A practical framework for IRB oversight of PROMs in routine clinical care.
For IRB staff, the most important determination is whether the primary purpose of the collected data is to inform clinical care (see figure 2). If so, the PROM collection effort is a part of clinical documentation and does not constitute human subjects research. PROMs that are not implemented primarily for clinical care should be reviewed for a human subjects research determination. PROM data that are not collected primarily for clinical care or human subjects research can generally be classified as QI efforts.
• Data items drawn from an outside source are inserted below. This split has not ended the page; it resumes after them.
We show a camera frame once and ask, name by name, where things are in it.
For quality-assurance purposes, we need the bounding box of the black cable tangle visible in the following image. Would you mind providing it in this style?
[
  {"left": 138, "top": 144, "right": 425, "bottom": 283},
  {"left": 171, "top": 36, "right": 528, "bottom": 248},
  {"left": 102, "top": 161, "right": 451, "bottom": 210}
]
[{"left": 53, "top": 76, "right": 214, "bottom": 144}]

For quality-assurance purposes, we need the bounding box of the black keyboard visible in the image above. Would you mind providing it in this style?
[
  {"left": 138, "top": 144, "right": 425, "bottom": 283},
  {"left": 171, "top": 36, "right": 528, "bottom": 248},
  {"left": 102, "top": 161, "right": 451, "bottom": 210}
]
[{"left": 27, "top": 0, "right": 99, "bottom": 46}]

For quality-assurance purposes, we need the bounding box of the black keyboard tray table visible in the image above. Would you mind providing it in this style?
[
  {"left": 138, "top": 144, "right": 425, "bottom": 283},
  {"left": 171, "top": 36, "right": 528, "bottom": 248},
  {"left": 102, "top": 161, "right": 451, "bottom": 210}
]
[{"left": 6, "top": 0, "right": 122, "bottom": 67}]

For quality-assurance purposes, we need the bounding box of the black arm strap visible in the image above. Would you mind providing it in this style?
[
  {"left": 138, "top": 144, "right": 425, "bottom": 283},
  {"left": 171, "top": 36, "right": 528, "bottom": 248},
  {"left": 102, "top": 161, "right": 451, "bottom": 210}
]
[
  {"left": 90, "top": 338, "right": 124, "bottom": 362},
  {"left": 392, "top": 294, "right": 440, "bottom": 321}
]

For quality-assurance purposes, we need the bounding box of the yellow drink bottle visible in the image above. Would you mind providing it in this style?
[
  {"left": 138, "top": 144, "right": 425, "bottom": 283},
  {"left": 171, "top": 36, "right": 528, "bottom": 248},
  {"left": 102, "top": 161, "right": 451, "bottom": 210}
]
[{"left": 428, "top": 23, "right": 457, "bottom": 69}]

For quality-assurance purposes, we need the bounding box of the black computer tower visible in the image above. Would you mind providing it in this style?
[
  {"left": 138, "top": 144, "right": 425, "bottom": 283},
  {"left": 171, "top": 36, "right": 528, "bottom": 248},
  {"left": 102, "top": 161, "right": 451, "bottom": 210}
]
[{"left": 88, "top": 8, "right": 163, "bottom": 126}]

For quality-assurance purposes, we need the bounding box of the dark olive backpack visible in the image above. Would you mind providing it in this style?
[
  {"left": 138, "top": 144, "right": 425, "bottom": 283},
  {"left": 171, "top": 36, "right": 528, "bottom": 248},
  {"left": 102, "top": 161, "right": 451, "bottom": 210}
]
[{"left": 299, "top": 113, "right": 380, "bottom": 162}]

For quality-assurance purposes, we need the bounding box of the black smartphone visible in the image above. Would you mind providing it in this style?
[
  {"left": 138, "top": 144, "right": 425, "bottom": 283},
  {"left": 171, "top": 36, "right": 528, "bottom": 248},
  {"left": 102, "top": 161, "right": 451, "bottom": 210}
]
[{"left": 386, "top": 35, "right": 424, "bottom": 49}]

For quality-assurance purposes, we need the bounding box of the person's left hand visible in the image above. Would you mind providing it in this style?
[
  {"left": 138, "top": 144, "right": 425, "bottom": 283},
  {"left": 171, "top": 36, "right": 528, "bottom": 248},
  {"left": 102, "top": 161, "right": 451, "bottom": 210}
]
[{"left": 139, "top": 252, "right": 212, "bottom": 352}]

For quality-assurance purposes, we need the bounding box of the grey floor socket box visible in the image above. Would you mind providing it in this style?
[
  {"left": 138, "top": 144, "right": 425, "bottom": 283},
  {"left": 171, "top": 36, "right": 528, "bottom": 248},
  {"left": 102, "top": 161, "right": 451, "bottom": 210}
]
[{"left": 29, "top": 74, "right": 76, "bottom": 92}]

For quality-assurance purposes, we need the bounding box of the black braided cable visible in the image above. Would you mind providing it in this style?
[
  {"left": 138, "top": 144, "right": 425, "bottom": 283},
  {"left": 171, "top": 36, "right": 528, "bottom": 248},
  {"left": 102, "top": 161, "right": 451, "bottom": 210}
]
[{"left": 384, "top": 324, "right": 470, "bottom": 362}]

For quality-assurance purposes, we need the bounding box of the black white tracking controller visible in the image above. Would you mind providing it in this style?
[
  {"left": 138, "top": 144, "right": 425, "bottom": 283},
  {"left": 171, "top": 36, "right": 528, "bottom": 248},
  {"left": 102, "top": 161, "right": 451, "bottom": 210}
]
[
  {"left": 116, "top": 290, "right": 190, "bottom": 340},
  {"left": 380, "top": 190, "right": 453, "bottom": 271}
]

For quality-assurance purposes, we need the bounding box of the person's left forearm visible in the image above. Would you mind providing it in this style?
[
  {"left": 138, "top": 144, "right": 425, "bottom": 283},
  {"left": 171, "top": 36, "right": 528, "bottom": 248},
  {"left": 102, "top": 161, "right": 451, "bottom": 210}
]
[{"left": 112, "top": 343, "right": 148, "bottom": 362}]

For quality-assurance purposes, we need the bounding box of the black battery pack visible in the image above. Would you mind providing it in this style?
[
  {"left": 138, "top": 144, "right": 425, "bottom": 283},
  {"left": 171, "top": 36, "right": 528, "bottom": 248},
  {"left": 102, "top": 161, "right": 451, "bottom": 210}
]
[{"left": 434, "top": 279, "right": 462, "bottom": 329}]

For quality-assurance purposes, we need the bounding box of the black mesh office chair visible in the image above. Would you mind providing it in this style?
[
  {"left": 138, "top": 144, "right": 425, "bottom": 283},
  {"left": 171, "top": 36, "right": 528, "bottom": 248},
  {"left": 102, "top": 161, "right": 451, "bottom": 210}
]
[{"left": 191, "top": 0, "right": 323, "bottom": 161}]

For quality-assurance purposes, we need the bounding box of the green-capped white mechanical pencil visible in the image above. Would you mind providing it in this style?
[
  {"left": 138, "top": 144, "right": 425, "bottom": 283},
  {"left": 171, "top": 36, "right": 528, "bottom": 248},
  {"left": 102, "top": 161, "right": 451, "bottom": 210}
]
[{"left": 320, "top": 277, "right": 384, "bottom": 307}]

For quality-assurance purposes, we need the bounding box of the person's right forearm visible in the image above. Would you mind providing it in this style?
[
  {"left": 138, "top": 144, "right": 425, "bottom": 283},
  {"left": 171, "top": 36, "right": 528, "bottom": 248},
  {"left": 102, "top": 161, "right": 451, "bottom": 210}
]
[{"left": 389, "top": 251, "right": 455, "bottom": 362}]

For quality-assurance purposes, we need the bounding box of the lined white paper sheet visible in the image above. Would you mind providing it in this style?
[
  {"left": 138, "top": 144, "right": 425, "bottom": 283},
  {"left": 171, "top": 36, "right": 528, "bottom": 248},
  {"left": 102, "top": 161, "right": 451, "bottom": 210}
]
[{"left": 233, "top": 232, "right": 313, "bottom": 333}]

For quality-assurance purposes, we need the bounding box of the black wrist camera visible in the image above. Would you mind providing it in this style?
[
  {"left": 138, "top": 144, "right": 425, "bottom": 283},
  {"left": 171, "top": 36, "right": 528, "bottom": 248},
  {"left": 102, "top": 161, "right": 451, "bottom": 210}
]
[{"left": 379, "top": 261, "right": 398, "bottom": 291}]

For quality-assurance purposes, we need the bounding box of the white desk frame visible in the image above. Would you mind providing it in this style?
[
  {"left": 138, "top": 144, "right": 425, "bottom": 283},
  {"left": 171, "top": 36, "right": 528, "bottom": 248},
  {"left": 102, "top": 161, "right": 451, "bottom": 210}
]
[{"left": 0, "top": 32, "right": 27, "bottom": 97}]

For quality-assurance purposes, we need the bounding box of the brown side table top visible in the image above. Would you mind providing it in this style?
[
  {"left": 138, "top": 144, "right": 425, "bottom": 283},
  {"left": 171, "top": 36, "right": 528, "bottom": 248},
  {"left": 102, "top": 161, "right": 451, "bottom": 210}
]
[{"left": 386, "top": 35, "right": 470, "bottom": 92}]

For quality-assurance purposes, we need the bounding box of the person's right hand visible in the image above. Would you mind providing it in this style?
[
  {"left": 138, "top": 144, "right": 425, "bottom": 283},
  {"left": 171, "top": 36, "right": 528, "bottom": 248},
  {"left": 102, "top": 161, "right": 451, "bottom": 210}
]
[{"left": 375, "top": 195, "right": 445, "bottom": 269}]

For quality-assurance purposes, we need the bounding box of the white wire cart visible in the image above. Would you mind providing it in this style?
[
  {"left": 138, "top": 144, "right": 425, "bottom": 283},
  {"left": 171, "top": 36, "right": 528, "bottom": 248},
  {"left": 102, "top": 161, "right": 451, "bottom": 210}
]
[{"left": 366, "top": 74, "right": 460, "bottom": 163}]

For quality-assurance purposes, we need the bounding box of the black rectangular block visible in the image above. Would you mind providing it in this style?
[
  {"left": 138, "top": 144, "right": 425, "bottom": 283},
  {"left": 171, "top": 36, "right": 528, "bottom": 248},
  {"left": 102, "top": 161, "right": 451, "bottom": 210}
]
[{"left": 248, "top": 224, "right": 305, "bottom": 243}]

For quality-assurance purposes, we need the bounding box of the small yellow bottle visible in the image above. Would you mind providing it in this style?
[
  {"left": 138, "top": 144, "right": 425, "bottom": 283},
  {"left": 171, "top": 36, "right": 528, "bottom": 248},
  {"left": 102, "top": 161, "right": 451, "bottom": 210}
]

Identification of the appropriate primary PROM use case is important as it affects not only the level of IRB oversight required but also risk assessment, whether informed consent is necessary, and whether waivers of consent (or documentation) may be considered for secondary use of data.
Figure 2.

Classifying Use Cases of Patient-Reported Outcome Measures (PROMs) Administered during Routine Clinical Care
Secondary PROM use cases.
PROM data collected primarily for clinical care can subsequently be used for QI or retrospective research as a secondary use case (see figure 2). From the perspective of IRB oversight, research using PROM data collected primarily to inform routine clinical practice is essentially the same as research involving retrospective extraction of other forms of clinical data, including vital signs and laboratory studies. The secondary use of PROM data can potentially be classified as human subjects research or receive a nonhuman subjects research determination (see figure 2) depending on the nature of the PROM data and other variables extracted alongside these data. Of note, PROMs are often studied using longitudinal data analysis methods and these analyses generally require the date the PROM was completed. Dates are classified as protected health information (PHI) by the Health Insurance Portability and Accountability Act Privacy Rule.12 The potential use of PHI is an important part of IRB risk assessment with regard to PROM-related projects.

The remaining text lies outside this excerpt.